Admiró el vidrio sucio que estaba presente en unas ventanas, que parecían tener más de un siglo de antigüedad. Luego, poco a poco, su mirada recayó sobre una puerta doble de madera que parecía robusta —quizá de roble—, que parecía ser mucho más vieja aún y que se encontraba allí desde hacía generaciones. Una aldaba, que tenía forma como de un duende de monstruoso aspecto, colgaba de ella. Cuando intentó moverla, se encontró con que estaba tan oxidada que —a penas— cedió solo unos pocos centímetros. Ni en eso parecía tener dignidad, pues siempre había sido un muchacho con muy mala suerte; lo que le había sucedido durante aquella misma noche, lo confirmaba.

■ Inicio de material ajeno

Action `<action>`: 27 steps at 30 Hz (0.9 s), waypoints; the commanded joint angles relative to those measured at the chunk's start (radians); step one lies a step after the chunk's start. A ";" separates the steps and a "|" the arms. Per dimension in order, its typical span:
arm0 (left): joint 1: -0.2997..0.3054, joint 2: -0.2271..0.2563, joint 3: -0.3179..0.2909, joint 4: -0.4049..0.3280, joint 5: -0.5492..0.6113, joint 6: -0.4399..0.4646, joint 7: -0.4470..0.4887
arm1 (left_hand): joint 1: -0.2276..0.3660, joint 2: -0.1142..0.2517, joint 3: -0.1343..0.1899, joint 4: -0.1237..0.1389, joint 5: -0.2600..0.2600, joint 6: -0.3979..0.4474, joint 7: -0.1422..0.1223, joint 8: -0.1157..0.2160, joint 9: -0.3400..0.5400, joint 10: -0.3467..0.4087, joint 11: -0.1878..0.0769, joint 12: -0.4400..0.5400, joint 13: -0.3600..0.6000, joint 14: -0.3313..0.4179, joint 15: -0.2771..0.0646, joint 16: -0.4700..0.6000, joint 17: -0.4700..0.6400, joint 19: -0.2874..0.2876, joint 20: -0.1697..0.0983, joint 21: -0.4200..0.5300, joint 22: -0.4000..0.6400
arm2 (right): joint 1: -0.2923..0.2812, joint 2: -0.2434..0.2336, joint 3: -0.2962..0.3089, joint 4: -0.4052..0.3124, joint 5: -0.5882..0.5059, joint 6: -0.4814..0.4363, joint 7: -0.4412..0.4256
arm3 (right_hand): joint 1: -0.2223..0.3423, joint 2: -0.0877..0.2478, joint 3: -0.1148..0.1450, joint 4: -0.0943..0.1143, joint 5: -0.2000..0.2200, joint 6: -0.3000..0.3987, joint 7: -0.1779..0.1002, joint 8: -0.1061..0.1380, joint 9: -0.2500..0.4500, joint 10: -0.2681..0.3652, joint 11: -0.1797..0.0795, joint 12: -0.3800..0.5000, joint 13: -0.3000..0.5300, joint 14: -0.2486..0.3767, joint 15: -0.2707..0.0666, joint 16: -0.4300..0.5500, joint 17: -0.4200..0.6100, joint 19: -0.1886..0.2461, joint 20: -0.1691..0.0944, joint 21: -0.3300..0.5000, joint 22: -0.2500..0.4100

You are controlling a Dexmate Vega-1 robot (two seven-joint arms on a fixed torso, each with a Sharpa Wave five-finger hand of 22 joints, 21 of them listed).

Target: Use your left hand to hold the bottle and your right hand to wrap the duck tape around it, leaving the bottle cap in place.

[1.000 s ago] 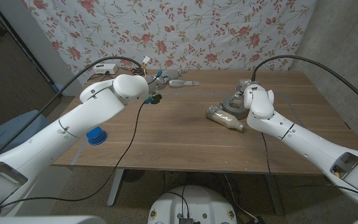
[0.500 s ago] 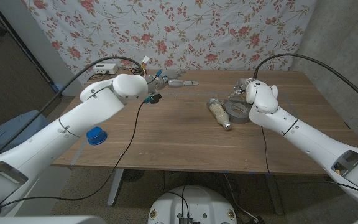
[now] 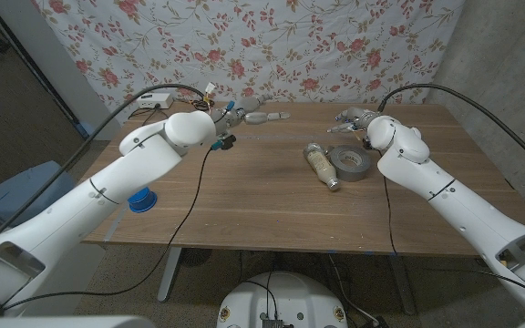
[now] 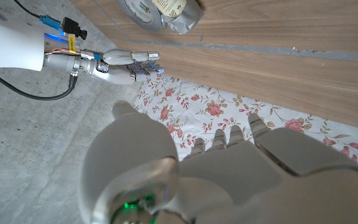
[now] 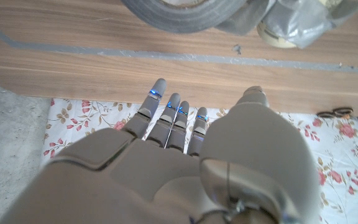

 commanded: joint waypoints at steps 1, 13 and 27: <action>0.060 -0.034 -0.054 0.131 -0.018 -0.295 0.021 | -0.002 -0.005 -0.007 0.000 -0.007 -0.490 -0.016 0.011 0.000 -0.441 0.000 0.024 -0.001 -0.445 0.006 0.013 0.000 -0.348 0.000 0.027 0.001 | -0.088 0.033 0.162 0.009 0.235 0.236 -0.158 | -0.020 -0.003 -0.013 0.010 0.007 -0.008 0.010 -0.003 0.003 -0.020 0.007 0.000 -0.004 -0.024 -0.033 -0.001 -0.013 -0.003 0.010 -0.010 0.002; 0.069 -0.081 -0.084 0.248 -0.095 -0.475 -0.040 | -0.015 0.002 -0.004 0.007 -0.018 -0.460 -0.038 0.017 -0.003 -0.398 -0.017 0.041 -0.005 -0.389 0.005 0.021 -0.002 -0.277 0.000 0.050 -0.005 | -0.121 0.082 0.276 0.118 0.494 0.503 -0.176 | -0.062 -0.004 -0.036 0.023 0.003 -0.034 0.019 -0.012 0.002 -0.075 0.023 -0.006 -0.027 -0.096 0.001 -0.008 -0.061 -0.037 -0.001 -0.048 0.001; 0.110 -0.157 -0.127 0.373 -0.215 -0.622 -0.059 | -0.041 -0.004 -0.004 0.014 -0.049 -0.341 -0.088 0.039 -0.006 -0.297 -0.072 0.074 -0.013 -0.278 -0.002 0.032 -0.007 -0.171 0.001 0.080 -0.018 | -0.117 0.163 0.333 0.284 0.747 0.722 -0.101 | -0.082 -0.003 -0.047 0.020 -0.001 -0.065 0.019 -0.018 0.002 -0.128 0.019 -0.008 -0.052 -0.152 0.017 -0.007 -0.112 -0.070 -0.003 -0.085 0.000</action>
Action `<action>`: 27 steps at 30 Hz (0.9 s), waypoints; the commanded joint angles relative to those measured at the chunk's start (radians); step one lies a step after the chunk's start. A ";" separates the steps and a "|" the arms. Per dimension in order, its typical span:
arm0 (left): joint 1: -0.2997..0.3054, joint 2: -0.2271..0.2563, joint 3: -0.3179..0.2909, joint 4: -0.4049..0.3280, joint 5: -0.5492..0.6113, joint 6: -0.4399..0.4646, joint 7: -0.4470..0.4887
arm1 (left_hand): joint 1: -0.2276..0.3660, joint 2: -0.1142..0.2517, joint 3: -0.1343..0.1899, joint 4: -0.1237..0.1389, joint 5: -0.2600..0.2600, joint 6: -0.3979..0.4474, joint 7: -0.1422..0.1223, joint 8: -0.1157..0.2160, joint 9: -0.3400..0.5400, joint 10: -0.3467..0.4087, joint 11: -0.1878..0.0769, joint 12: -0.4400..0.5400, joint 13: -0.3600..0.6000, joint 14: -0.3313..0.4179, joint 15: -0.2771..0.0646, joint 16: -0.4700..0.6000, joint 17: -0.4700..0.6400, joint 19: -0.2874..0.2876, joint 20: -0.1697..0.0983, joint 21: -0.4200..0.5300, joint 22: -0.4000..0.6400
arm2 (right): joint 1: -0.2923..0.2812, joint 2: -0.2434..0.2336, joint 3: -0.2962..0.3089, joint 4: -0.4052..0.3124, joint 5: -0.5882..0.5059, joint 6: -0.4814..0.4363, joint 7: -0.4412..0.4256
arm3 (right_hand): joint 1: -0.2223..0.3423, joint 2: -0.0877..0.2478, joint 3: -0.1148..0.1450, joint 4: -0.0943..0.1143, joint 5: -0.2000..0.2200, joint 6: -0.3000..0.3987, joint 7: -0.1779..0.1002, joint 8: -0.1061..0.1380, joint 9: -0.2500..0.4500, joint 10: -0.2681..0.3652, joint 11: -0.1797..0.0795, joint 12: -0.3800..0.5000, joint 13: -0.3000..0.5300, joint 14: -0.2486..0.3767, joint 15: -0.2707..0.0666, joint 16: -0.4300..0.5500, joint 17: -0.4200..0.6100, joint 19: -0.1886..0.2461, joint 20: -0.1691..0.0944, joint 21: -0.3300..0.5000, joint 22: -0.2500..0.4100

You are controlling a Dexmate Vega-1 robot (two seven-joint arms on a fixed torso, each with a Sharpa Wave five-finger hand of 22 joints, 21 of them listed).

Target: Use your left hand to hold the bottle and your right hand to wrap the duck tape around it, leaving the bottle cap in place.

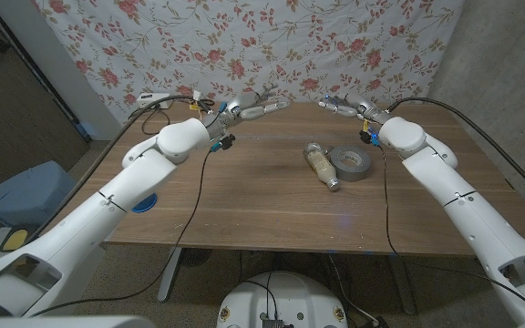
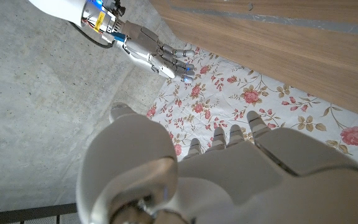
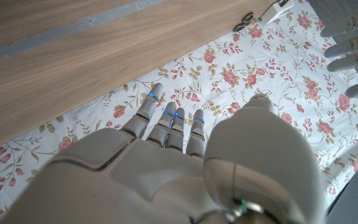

Bajo la luz de una luna creciente, que comenzaba a esconderse entre las grises nubes que vaticinaban un diluvio de magnitudes nunca antes vistas, el muchacho se resignó ante el destino que, de repente, se había impuesto ante él. Entonces, medio víctima del viento que había comenzado a soplar con mayor intensidad y medio sin llegar a sentirlo del todo, alzó su mano derecha en alto y formó un puño con esta. Golpeó la madera tres veces, de una forma mecánica y pesada —carente de ánimo alguno—, aguardando que aquella figura pálida, que llevaba un sombrero tipo bombín, un bastón con cabeza de perro plateado y que vestía siempre de negro, respondiera a su llamado. Aguardaría todo el tiempo que fuera necesario bajo la intemperie, hasta que aquel singular ser —de cuello largo, delgado y casi espectral—, abriera la puerta y le pidiera las monedas con las que podría poner fin a aquel extenso recorrido que, quizá, se había prolongado más de lo necesario.